▶ Problem to work on:
Scan the data below and copy each line where "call" occurs.

▶ Dataset content:
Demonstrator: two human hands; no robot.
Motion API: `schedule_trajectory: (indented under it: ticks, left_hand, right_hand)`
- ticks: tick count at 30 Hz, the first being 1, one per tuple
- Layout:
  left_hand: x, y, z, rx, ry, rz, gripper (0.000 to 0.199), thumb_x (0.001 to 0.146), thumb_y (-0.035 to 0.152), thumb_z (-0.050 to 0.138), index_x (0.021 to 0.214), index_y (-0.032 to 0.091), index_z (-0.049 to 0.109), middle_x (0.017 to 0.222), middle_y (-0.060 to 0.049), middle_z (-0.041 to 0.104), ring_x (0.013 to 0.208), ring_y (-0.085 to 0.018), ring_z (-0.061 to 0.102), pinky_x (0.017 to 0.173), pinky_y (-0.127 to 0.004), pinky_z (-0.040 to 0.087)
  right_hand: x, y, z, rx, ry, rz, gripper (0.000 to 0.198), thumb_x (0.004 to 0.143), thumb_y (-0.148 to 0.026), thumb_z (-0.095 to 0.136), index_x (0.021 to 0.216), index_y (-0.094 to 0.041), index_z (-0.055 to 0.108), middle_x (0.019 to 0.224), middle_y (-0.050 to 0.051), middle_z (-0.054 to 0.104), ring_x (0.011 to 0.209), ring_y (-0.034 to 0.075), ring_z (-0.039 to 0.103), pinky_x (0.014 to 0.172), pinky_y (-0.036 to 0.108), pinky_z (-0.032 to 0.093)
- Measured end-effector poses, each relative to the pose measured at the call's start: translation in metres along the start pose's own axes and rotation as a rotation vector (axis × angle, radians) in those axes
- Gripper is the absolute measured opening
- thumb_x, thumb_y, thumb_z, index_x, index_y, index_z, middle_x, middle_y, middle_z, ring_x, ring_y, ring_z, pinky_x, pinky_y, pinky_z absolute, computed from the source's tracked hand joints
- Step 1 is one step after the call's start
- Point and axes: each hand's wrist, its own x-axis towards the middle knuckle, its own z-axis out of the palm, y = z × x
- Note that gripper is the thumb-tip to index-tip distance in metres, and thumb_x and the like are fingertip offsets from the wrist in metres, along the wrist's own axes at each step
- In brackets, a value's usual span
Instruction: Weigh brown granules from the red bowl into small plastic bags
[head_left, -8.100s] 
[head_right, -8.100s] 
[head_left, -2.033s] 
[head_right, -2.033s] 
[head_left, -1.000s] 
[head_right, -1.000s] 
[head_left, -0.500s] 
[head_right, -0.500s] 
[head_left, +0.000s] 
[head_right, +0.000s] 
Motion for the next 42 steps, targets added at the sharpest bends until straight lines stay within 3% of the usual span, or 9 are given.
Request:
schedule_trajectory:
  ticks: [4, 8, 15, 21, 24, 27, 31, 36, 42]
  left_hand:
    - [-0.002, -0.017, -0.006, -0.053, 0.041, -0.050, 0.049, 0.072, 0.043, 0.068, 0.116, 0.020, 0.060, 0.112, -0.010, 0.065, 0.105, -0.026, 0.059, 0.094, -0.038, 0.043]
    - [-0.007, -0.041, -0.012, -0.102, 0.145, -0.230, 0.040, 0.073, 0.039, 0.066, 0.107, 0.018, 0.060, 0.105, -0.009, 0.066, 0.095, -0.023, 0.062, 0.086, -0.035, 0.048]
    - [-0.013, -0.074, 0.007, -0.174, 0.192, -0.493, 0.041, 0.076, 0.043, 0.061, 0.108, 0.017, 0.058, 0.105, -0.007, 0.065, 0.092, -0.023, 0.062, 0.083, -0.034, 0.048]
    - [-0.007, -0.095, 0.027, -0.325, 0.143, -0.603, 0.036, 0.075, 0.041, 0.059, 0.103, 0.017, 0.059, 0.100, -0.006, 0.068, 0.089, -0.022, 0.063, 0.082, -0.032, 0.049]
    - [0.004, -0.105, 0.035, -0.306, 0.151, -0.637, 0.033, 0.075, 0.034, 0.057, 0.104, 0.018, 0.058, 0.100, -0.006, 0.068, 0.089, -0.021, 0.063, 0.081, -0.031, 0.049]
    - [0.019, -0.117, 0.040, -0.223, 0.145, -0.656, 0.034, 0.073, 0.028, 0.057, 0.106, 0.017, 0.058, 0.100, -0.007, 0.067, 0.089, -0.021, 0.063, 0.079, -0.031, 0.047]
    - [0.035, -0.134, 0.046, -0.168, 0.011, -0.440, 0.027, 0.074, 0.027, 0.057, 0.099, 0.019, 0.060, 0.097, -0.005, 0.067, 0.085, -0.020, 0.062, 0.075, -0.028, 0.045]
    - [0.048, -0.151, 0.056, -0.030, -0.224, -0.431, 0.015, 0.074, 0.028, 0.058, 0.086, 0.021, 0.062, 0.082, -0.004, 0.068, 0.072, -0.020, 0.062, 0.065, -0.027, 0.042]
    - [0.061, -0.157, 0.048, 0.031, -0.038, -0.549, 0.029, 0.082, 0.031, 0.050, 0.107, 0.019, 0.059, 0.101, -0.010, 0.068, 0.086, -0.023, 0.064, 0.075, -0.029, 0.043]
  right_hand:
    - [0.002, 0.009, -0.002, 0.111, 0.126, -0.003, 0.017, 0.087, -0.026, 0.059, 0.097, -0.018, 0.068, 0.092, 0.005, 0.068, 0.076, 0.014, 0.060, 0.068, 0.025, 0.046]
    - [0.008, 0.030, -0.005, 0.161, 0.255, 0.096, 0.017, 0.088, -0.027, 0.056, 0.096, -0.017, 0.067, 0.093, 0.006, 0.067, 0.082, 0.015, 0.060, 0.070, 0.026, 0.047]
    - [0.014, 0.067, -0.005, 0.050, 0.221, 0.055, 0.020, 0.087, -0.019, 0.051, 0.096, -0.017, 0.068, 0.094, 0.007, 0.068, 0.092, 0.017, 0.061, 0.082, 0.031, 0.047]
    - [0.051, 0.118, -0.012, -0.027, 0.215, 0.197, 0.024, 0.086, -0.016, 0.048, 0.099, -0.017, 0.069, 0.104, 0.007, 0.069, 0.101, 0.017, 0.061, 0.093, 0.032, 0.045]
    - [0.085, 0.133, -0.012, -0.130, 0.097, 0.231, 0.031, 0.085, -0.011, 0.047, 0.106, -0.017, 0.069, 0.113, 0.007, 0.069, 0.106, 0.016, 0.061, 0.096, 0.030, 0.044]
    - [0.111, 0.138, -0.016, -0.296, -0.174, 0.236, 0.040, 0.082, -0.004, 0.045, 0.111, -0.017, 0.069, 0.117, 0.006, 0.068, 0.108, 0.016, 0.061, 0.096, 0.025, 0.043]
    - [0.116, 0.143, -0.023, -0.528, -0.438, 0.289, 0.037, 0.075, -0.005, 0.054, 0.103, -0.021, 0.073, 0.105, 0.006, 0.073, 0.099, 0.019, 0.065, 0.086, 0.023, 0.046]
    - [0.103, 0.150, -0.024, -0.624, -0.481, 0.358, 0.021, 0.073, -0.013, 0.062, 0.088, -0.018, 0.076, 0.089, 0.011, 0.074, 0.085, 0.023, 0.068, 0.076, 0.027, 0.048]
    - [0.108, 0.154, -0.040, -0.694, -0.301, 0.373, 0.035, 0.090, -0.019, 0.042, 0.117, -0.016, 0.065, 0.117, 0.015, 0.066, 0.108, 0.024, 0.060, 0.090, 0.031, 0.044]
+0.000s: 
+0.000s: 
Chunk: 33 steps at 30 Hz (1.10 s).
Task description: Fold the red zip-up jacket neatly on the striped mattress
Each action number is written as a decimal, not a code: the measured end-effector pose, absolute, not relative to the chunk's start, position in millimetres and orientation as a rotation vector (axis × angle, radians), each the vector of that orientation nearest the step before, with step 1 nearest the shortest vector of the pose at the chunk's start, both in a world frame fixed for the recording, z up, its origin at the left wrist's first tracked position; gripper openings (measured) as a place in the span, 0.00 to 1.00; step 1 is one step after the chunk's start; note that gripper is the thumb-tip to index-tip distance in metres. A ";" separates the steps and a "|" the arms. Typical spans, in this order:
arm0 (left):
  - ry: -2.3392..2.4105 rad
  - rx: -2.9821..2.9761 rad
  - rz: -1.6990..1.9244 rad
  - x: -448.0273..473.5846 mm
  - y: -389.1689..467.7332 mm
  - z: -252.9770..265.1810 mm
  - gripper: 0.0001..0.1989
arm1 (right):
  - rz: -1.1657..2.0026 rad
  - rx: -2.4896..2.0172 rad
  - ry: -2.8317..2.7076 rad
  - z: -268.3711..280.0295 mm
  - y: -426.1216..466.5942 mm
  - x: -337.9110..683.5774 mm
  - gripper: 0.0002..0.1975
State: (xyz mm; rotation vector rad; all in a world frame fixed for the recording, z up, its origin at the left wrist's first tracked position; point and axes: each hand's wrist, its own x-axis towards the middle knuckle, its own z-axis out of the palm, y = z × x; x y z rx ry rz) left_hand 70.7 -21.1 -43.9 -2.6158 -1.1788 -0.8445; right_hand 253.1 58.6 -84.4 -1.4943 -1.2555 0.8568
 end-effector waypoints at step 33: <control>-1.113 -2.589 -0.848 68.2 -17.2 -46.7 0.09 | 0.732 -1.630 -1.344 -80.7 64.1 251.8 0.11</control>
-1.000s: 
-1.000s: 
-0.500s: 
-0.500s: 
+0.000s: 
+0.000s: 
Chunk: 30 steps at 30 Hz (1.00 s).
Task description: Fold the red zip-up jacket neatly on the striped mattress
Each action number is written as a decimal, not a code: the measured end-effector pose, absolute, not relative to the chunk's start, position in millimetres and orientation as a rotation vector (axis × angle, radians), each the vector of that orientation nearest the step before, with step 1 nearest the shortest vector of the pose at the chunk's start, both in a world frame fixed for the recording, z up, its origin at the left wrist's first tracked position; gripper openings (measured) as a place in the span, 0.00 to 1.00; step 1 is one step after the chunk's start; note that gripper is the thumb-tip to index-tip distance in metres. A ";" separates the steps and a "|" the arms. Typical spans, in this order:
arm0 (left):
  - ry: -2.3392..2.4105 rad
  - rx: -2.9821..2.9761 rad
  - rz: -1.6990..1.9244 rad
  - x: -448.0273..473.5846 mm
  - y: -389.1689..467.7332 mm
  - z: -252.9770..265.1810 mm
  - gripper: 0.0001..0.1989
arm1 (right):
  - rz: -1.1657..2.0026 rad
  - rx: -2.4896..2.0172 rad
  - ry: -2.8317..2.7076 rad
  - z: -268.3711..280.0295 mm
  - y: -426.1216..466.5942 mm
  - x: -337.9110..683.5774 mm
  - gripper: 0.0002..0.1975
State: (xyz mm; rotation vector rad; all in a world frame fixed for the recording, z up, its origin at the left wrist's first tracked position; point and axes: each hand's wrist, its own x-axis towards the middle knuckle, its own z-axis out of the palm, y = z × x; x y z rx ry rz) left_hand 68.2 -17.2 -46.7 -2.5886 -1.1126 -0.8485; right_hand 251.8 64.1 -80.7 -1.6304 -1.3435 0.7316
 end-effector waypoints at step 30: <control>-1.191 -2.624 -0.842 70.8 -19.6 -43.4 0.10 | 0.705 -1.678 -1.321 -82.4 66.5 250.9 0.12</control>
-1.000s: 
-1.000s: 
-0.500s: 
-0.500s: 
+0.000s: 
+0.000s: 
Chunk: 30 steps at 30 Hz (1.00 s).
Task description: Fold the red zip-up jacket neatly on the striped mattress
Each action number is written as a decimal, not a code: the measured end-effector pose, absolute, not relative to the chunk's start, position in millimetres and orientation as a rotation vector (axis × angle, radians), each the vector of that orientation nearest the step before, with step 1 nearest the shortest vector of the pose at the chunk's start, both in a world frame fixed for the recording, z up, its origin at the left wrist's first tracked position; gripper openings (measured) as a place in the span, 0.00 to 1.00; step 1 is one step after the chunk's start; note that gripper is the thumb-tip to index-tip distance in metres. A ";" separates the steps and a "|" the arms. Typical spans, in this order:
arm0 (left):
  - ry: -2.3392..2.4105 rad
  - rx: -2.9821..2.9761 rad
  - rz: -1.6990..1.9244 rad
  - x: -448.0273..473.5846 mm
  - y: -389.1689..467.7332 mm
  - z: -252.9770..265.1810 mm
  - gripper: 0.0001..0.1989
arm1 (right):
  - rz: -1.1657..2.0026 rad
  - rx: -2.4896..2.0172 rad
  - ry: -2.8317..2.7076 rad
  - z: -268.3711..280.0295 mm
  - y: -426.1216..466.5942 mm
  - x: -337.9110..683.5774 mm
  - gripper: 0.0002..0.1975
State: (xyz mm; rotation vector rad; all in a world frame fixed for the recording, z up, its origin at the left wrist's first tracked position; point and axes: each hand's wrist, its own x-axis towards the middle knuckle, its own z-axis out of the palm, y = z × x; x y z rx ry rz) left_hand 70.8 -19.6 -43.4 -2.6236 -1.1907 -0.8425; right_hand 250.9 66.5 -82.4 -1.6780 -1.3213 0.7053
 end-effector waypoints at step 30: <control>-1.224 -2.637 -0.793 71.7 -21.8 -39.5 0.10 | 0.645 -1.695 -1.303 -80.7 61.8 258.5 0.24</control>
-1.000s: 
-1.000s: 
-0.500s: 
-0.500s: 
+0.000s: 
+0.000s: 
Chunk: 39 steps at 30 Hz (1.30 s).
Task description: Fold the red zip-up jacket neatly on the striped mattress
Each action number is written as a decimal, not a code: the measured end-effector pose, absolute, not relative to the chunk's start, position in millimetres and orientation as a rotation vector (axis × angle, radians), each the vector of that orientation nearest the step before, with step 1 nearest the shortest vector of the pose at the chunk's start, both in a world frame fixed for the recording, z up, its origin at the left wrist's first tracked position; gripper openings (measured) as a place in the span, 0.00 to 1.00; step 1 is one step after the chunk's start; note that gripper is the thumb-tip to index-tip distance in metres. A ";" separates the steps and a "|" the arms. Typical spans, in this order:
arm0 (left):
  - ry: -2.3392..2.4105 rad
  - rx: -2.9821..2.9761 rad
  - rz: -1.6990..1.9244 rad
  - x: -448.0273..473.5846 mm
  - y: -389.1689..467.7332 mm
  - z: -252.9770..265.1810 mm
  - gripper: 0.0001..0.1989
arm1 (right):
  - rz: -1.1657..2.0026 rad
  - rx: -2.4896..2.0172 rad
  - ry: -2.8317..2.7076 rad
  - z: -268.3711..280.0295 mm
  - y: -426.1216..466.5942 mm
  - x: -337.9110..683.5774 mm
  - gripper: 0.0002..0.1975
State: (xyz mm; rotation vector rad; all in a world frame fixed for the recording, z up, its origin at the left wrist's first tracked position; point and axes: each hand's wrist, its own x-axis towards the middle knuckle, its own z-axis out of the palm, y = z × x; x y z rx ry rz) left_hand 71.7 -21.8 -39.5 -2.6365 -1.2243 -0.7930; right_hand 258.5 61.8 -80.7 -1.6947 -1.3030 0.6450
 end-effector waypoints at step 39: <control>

▶ Your solution:
- Measured end-effector poses, each relative to the pose measured at the call's start: translation in metres along the start pose's own axes and rotation as a rotation vector (axis × angle, radians) in those axes
- Step 1 is one step after the call's start

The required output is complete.